• _Your instructions_: Among the records, find the lines that hold the string "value" and return them.

START Extracted records

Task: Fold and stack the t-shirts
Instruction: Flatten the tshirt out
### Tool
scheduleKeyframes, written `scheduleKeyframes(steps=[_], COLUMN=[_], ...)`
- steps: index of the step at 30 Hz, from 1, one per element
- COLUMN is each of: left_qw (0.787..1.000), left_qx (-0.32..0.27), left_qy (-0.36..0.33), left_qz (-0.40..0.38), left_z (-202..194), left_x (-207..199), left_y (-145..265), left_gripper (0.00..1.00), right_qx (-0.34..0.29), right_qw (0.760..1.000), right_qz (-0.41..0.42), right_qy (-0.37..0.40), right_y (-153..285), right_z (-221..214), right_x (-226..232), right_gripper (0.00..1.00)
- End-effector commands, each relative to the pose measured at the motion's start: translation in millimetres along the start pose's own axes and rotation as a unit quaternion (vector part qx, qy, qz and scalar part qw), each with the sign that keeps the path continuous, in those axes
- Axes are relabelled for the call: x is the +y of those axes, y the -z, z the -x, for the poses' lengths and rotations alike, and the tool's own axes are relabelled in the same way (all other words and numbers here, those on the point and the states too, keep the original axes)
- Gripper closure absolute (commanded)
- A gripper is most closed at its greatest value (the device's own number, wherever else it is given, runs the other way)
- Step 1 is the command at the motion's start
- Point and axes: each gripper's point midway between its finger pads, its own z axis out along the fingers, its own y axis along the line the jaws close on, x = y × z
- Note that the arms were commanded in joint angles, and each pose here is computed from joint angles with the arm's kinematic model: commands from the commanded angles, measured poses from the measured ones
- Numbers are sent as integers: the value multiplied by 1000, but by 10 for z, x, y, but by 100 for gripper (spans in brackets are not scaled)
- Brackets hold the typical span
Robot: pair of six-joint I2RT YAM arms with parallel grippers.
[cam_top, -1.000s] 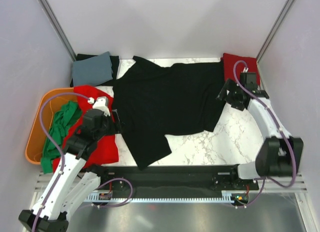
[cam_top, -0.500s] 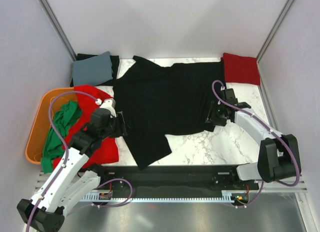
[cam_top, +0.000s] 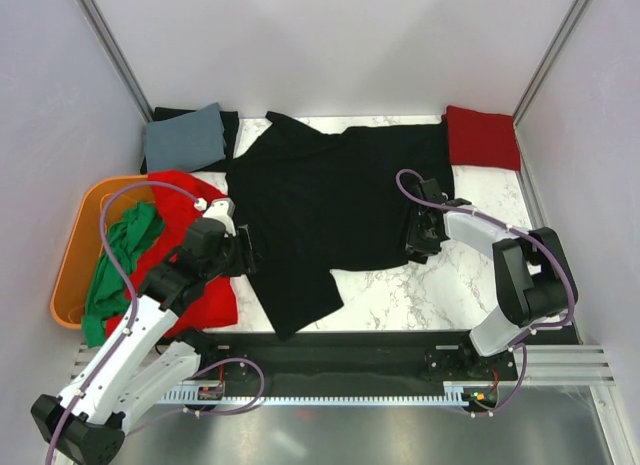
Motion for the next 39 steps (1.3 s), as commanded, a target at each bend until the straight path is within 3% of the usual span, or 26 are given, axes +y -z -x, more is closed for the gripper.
scheduleKeyframes(steps=[1, 5, 9, 10, 19, 27, 32, 35, 39], left_qw=[1000, 1000, 1000, 1000, 1000, 999, 990, 984, 975], left_qx=[-21, -18, -15, -14, -8, 23, 91, 125, 156], left_qy=[13, 11, 9, 10, 8, 42, 94, 109, 108], left_qz=[5, 6, 8, 9, 12, 21, 45, 68, 118], left_z=[77, 68, 65, 63, 42, -75, -395, -633, -876], left_x=[0, 1, 5, 5, 15, 8, -19, -16, 32], left_y=[42, 32, 15, 12, -13, -37, -112, -123, -88], left_gripper=[36, 36, 36, 36, 36, 38, 39, 39, 39], right_qx=[-35, -29, -32, -33, -76, -30, -22, -21, -35], right_qw=[999, 998, 998, 998, 995, 989, 980, 976, 968], right_qz=[-25, -45, -51, -50, -62, -44, -33, -30, -21], right_qy=[12, 19, 22, 22, -21, -134, -194, -216, -247], right_y=[-15, -73, -23, 17, 692, 563, 511, 474, 488], right_z=[214, 172, 188, 198, 204, -199, -221, -244, -219], right_x=[-19, -95, -127, -122, -376, -743, -820, -909, -1036], right_gripper=[60, 71, 98, 100, 100, 98, 98, 96, 100])
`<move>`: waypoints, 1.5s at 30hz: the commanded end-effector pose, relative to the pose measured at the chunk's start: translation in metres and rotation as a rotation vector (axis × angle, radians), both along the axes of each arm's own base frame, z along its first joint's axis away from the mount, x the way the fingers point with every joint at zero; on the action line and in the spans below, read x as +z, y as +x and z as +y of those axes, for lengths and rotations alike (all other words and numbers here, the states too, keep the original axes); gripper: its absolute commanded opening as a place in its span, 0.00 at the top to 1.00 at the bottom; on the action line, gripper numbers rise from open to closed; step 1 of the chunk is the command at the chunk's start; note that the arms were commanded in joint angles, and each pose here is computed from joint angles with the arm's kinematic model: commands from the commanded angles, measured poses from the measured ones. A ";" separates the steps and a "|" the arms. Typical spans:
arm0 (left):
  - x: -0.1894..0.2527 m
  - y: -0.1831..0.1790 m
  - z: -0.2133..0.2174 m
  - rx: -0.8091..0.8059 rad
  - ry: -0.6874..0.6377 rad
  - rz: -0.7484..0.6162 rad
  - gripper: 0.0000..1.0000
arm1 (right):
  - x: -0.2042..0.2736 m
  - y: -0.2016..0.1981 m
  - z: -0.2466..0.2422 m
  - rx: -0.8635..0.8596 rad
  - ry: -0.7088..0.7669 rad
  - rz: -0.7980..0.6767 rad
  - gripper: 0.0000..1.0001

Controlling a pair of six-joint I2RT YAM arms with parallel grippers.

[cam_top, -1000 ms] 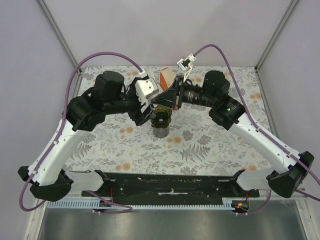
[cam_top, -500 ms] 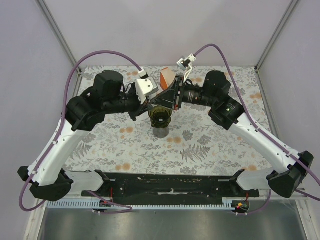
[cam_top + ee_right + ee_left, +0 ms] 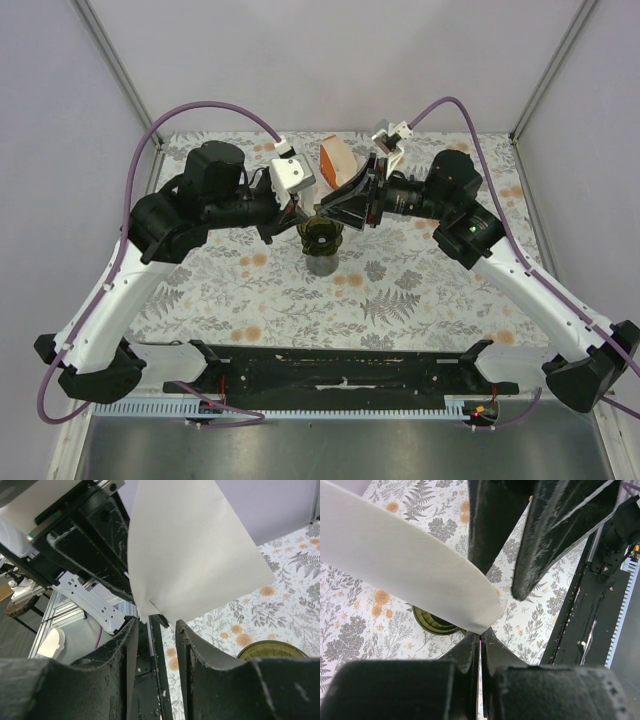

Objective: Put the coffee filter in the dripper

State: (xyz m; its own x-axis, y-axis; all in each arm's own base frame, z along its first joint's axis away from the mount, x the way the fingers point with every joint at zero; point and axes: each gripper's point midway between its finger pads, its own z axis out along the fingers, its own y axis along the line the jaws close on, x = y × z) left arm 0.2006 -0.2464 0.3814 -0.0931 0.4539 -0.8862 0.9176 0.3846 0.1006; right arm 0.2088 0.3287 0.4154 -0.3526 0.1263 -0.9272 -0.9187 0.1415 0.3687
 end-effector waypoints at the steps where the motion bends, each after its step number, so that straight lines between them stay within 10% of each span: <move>1: 0.018 -0.007 0.000 -0.001 -0.058 -0.016 0.98 | 0.016 -0.017 -0.009 0.054 0.024 -0.159 0.57; 33: 0.015 -0.003 -0.002 -0.005 -0.046 -0.015 0.98 | 0.021 -0.012 0.008 0.099 0.047 -0.151 0.93; 45: 0.013 -0.005 -0.002 -0.011 -0.042 -0.012 0.98 | 0.028 -0.006 0.007 0.065 0.046 -0.168 0.88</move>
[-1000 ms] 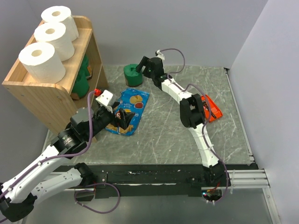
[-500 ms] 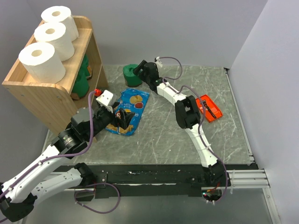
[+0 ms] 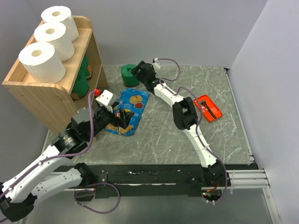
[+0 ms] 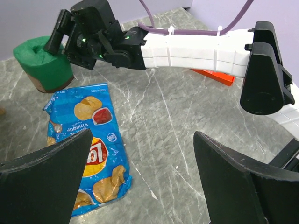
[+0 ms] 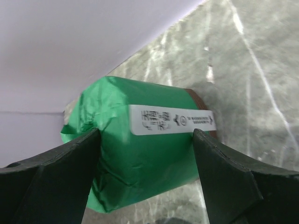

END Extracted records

• _Output below_:
- A gripper is most closed at its greatest value (the device's own number, wherever else it is given, runs the other way)
- Numbers are sent as integers: the value multiplied by 1000, but by 10 for z, x, y, but by 100 for gripper (spans in brackets are not scaled)

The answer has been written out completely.